# Hysteresis

## An R package for fitting rate-dependent hysteretic loops

Hysteresis loops occur when an output variable can have multiple possible values at one input value depending on the history of the system and the direction of change in the input. This package contains functions to simulate, fit, and obtain parameter values along with their standard errors (Yang and Parkhurst) from hysteresis loops of the form $x_{t}=b_{x}cos(2t\pi/T+\phi)+c_{x}+e_{x,t}$ $y_{t}=b_{y}*cos(2t\pi/T+\phi)^{n}+R*sin(2t\pi/T+\phi)^{m}+c_{y}+e_{y,t}$

where e is a random error term. These generalized transcendental equations (Lapshin) form a hysteresis loop for a given frequency or period and set of time points t=1,2…n.

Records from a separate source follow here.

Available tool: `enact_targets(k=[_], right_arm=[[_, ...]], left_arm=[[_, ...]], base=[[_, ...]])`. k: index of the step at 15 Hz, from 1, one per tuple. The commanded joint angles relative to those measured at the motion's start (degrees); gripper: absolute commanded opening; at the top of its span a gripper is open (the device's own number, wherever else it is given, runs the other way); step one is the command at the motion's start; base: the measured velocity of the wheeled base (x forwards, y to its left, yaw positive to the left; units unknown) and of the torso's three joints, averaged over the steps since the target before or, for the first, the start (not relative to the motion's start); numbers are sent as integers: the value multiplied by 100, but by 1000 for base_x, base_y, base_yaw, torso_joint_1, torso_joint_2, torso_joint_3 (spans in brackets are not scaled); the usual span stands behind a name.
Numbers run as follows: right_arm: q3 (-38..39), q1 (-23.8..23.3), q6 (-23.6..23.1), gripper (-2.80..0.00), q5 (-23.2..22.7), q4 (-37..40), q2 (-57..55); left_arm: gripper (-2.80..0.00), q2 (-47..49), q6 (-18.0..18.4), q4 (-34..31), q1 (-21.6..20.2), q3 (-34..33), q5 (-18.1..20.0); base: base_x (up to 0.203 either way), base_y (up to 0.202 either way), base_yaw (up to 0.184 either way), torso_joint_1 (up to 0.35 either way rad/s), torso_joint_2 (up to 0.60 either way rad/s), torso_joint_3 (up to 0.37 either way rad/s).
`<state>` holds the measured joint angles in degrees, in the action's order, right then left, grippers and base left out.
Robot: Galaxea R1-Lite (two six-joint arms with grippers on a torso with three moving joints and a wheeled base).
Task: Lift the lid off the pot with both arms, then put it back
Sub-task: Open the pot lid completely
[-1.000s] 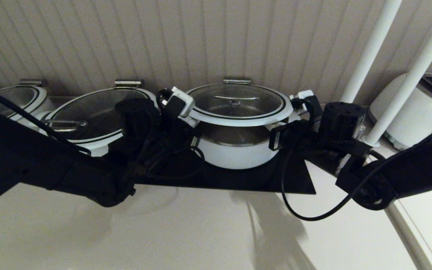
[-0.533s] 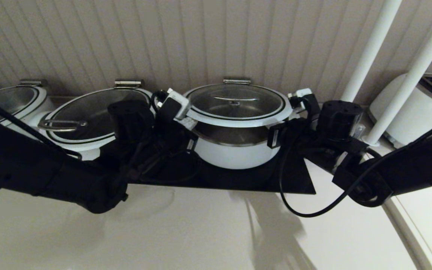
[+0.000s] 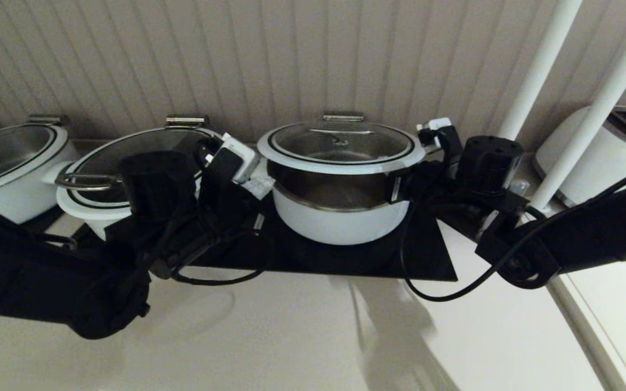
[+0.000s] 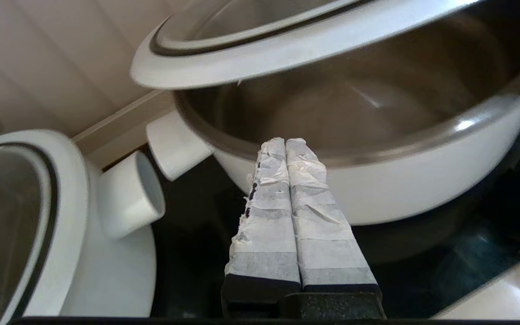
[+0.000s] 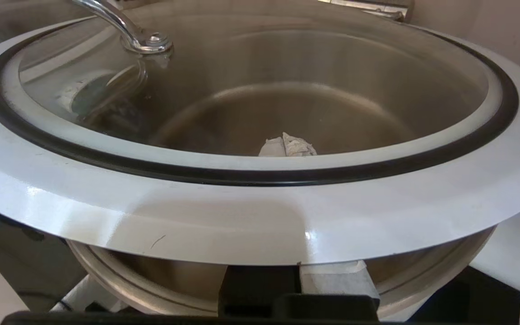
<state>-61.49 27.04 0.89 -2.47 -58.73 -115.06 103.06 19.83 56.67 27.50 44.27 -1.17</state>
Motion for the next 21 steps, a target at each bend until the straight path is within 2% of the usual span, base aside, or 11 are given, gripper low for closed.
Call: enact_targets(k=[1, 9, 11, 16, 21], right_arm=[[-21, 3, -1, -280, -7, -42, 1], [-337, 3, -10, -280, 37, 20, -5], [-407, 3, -10, -280, 63, 2, -60], [-633, 3, -10, -280, 89, 10, -122], [-783, -14, -12, -280, 89, 20, -148]], left_arm=[[-280, -285, 14, 16, 1, -177, -31], [-280, -1435, 13, -18, -145, -1156, -453], [-280, -1828, 13, -23, -396, -1550, -461], [-280, -2769, -17, -34, -1408, -2551, -441], [-280, -3658, -147, -459, -1917, -3225, -479]], base=[[0, 0, 0, 0, 0, 0], [0, 0, 0, 0, 0, 0], [0, 0, 0, 0, 0, 0], [0, 0, 0, 0, 0, 0], [0, 0, 0, 0, 0, 0]])
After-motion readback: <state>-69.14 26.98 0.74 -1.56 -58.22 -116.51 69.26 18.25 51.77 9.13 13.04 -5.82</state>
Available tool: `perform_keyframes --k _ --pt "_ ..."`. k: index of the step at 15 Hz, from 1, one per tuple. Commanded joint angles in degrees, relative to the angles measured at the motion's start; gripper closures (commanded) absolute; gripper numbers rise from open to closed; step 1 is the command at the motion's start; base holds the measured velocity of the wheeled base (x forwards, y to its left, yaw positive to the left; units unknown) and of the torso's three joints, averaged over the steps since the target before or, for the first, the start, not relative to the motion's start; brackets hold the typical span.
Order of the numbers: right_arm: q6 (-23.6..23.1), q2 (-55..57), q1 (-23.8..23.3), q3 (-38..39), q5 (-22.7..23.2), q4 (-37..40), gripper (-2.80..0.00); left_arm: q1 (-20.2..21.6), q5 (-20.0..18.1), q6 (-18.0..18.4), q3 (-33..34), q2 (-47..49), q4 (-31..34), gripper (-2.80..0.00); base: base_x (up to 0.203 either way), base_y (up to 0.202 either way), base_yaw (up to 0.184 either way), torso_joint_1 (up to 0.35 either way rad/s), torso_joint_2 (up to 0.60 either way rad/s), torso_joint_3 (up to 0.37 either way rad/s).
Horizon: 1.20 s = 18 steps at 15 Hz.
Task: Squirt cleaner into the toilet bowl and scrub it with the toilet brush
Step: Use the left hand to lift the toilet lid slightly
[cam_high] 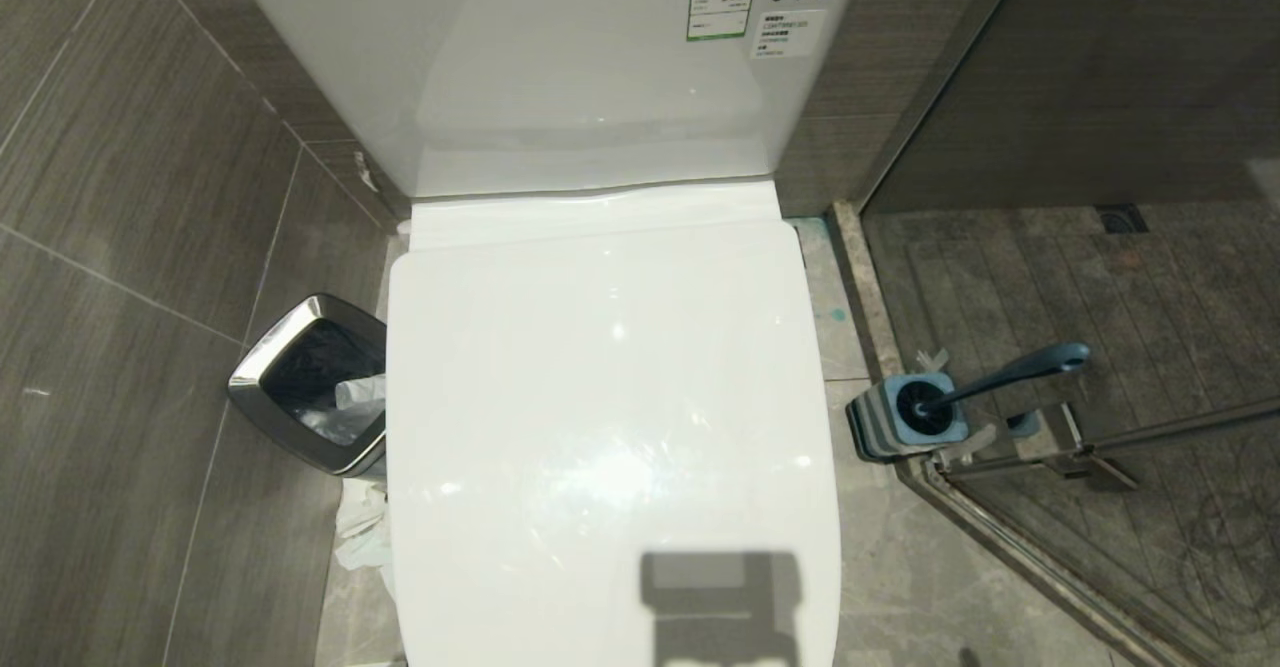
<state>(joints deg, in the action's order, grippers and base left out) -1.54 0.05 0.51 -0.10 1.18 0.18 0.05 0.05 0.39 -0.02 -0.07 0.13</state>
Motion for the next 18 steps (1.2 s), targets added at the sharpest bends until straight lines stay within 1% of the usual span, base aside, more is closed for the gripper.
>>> perform_keyframes --k 1,4,7,9,11,12,14,16,18 --pt "0.0 0.0 0.0 0.0 0.0 0.0 0.0 0.0 0.0 0.5 -0.7 0.1 0.0 0.0 0.0 0.0 0.0 0.0 0.0 0.0" --pt "0.0 0.0 0.0 0.0 0.0 0.0 0.0 0.0 -0.7 1.5 -4.8 0.1 0.5 0.0 0.0 0.0 0.0 0.0 0.0 0.0" --pt "0.0 0.0 0.0 0.0 0.0 0.0 0.0 0.0 -3.2 3.2 -8.7 0.1 1.9 0.0 0.0 0.0 0.0 0.0 0.0 0.0" --pt "0.0 0.0 0.0 0.0 0.0 0.0 0.0 0.0 -3.9 3.6 -10.3 0.1 4.2 0.0 0.0 0.0 0.0 0.0 0.0 0.0" --pt "0.0 0.0 0.0 0.0 0.0 0.0 0.0 0.0 -5.9 4.6 -11.8 0.2 6.6 0.0 0.0 0.0 0.0 0.0 0.0 0.0" --pt "0.0 0.0 0.0 0.0 0.0 0.0 0.0 0.0 -6.7 5.4 -12.3 0.3 7.3 0.0 0.0 0.0 0.0 0.0 0.0 0.0" --pt "0.0 0.0 0.0 0.0 0.0 0.0 0.0 0.0 -7.1 6.7 -12.5 0.8 7.6 0.0 0.0 0.0 0.0 0.0 0.0 0.0" --pt "0.0 0.0 0.0 0.0 0.0 0.0 0.0 0.0 -7.5 6.8 -13.8 0.8 7.8 0.0 0.0 0.0 0.0 0.0 0.0 0.0" --pt "0.0 0.0 0.0 0.0 0.0 0.0 0.0 0.0 -8.0 6.7 -17.1 2.4 7.8 0.0 0.0 0.0 0.0 0.0 0.0 0.0"
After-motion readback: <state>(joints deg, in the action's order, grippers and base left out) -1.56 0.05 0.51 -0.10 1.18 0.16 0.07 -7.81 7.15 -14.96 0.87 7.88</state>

The plot below uses the function mloop which simulates hysteresis loops to show the effects of choosing various odd values for n and m.

library(knitr)
library(hysteresis)
par(mfrow = c(3, 3), mai = c(0, 0.2, 0.2, 0), ann = FALSE, xaxt = "n", yaxt = "n",
oma = c(0, 0, 3, 0))

for (i in c(1, 3, 15)) {
for (j in c(1, 3, 15)) {
obj <- mloop(m = i, n = j, n.points = 100, period = 99)
plot(floop(obj$x, obj$y, m = i, n = j, period = 99), xlim = c(-0.8,
0.8), ylim = c(-0.8, 0.8))
if (i == 1)
title(paste("n=", j, sep = ""))
if (j == 1)
title(ylab = paste("m=", i, sep = ""), line = 0, cex.sub = 2)
}
}
title("Hysteresis Loops for Odd Values of m and n", outer = TRUE) It is also possible to use even values for n.

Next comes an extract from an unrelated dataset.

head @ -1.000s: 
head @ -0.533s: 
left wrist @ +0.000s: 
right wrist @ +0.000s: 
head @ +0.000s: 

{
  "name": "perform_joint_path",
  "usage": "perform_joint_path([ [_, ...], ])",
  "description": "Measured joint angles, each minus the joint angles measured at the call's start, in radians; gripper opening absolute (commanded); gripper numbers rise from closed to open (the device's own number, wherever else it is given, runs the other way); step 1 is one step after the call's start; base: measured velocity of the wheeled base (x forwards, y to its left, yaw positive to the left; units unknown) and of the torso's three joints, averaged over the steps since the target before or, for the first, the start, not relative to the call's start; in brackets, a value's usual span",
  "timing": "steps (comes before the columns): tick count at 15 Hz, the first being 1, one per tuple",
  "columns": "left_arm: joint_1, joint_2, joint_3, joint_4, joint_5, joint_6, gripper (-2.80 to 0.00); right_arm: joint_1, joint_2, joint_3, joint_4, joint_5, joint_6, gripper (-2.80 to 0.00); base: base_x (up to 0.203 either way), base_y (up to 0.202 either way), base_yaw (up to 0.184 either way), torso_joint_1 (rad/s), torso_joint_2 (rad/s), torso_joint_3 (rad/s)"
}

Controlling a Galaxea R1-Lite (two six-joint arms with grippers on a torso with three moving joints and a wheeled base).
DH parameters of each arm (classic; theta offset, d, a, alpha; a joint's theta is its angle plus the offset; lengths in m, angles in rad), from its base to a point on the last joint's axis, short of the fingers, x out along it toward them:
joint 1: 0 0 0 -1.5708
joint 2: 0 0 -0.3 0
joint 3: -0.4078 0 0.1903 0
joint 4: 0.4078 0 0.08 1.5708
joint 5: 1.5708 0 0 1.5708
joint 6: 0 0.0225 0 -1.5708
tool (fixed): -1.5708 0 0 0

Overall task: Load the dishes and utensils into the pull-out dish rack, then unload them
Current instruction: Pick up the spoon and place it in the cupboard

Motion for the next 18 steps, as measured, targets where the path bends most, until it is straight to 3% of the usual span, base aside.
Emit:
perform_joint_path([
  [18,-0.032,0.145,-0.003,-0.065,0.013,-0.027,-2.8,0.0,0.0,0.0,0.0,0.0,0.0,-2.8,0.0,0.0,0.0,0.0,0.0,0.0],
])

par(mfrow = c(3, 3), mai = c(0, 0.2, 0.2, 0), ann = FALSE, xaxt = "n", yaxt = "n",
oma = c(0, 0, 3, 0))

for (i in c(1, 3, 15)) {
for (j in c(2, 4, 16)) {
obj <- mloop(m = i, n = j, n.points = 100, period = 99)
plot(floop(obj$x, obj$y, m = i, n = j, period = 99), xlim = c(-0.8,
0.8), ylim = c(-0.8, 0.8))
if (i == 1)
title(paste("n=", j, sep = ""))
if (j == 2)
title(ylab = paste("m=", i, sep = ""), line = 0, cex.sub = 2)
}
}
title("Hysteresis Loops for Odd Values of m and Even Values of n", outer = TRUE) A special case is when n=1 and m=1, this makes the hysteresis loop an ellipse. The centroid of the hysteresis loop is given by cx and cy as shown in the plot below of ellipses.

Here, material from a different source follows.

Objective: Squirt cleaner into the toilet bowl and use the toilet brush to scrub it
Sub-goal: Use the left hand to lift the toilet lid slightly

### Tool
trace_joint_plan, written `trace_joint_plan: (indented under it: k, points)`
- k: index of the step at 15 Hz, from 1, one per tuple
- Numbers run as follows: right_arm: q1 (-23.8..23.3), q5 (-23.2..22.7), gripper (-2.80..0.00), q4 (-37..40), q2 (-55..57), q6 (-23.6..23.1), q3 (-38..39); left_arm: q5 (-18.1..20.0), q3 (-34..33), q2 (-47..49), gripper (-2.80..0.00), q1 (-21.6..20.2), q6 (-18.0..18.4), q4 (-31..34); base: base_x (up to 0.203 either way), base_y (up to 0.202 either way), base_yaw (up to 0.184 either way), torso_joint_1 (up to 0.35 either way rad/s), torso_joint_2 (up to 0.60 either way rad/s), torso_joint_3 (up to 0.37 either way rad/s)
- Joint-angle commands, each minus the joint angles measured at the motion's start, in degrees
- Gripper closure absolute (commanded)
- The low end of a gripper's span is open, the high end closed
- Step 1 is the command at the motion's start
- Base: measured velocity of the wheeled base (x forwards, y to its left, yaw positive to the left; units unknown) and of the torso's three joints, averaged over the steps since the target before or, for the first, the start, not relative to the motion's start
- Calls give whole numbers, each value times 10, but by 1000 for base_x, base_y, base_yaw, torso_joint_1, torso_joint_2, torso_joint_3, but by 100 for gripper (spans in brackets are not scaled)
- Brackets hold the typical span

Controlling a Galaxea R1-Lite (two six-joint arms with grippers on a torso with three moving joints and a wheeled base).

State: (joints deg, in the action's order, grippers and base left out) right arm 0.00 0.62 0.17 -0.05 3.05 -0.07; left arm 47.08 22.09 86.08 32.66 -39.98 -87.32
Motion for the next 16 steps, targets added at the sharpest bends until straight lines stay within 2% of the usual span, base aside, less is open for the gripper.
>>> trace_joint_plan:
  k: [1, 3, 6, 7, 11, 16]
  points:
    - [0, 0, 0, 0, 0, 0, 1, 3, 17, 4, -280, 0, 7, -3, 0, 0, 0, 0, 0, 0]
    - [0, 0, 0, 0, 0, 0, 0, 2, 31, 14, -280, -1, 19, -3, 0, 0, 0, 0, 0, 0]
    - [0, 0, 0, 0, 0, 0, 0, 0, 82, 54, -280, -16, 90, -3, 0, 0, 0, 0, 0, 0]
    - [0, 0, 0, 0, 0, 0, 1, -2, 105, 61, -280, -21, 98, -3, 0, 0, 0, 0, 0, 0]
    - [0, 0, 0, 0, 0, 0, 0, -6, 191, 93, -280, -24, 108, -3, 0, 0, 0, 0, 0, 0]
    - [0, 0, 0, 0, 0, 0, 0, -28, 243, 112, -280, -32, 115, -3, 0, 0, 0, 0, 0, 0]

obj <- mloop(cx = 0, cy = 0, n.points = 100, period = 99)
obj2 <- mloop(cx = 1.5, cy = 0, n.points = 100, period = 99)
obj3 <- mloop(cx = 0, cy = 1.5, n.points = 100, period = 99)
plot(obj$x, obj$y, type = "l", xlim = c(-2, 3), ylim = c(-2, 3), xlab = "x",
ylab = "y", col = "#6600CC", main = "Centroid Given by cx and cy")
points(0, 0, pch = 19, col = "#6600CC")
text(x = 0, y = 0.15, "(cx=0,cy=0)", col = "#6600CC")
lines(obj2$x, obj2$y, col = "#00FF66")
points(1.5, 0, pch = 19, col = "#00FF66")
text(x = 1.5, y = 0.15, "(cx=1.5,cy=0)", col = "#00FF66")
lines(obj3$x, obj3$y, col = "#FF6600")
points(0, 1.5, pch = 19, col = "#FF6600")
text(x = 0, y = 1.65, "(cx=0,cy=1.5)", col = "#FF6600") The saturation points describe where the direction of the input changes sign. The distances from the central point to the saturation points are given by b.x and b.y (saturation points at ($$c_{x} \pm b_{x},c_{y} \pm b_{y}$$))

for (i in c(1, 2, 4)) {
obj <- mloop(b.x = i, n.points = 100, period = 99)
plot(obj$x, obj$y, xlim = c(-5, 10), ylim = c(-1.4, 1.4), type = "l", main = paste("b.x=",
i, sep = ""), xlab = "x", ylab = "y")
points(i, 0.8, pch = 19)
legend(i, 1, legend = c("Saturation Point", "x=cx+b.x", "y=cy+b.y"), bty = "n")
}   for (i in c(0.8, 2, 4)) {
obj <- mloop(b.y = i, n.points = 100, period = 99)
plot(obj$x, obj$y, xlim = c(-1, 2), ylim = c(-5, 5), type = "l", main = paste("b.y=",
i, sep = ""), xlab = "x", ylab = "y")
points(0.6, i, pch = 19)
legend(0.6, i, legend = c("Saturation Point", "x=cx+b.x", "y=cy+b.y"), bty = "n")
}   Retention, or the output split point R, is the vertical distance from center to upper loop trajectory.

for (i in c(1, 2, 4)) {
obj <- mloop(retention = i, n.points = 100, period = 99)
plot(obj$x, obj$y, xlim = c(-1, 1), ylim = c(-5, 5), type = "l", main = paste("retention=",
i, sep = ""), xlab = "x", ylab = "y")
segments(0, 0, 0, i)
text(0.3, 0.5, "Retention")
}   Finally the phase.angle, $$\phi$$, changes the location of points along the loop, but does not change the form of the loop itself. When phase.angle is zero, the loop starting point is also the saturation point.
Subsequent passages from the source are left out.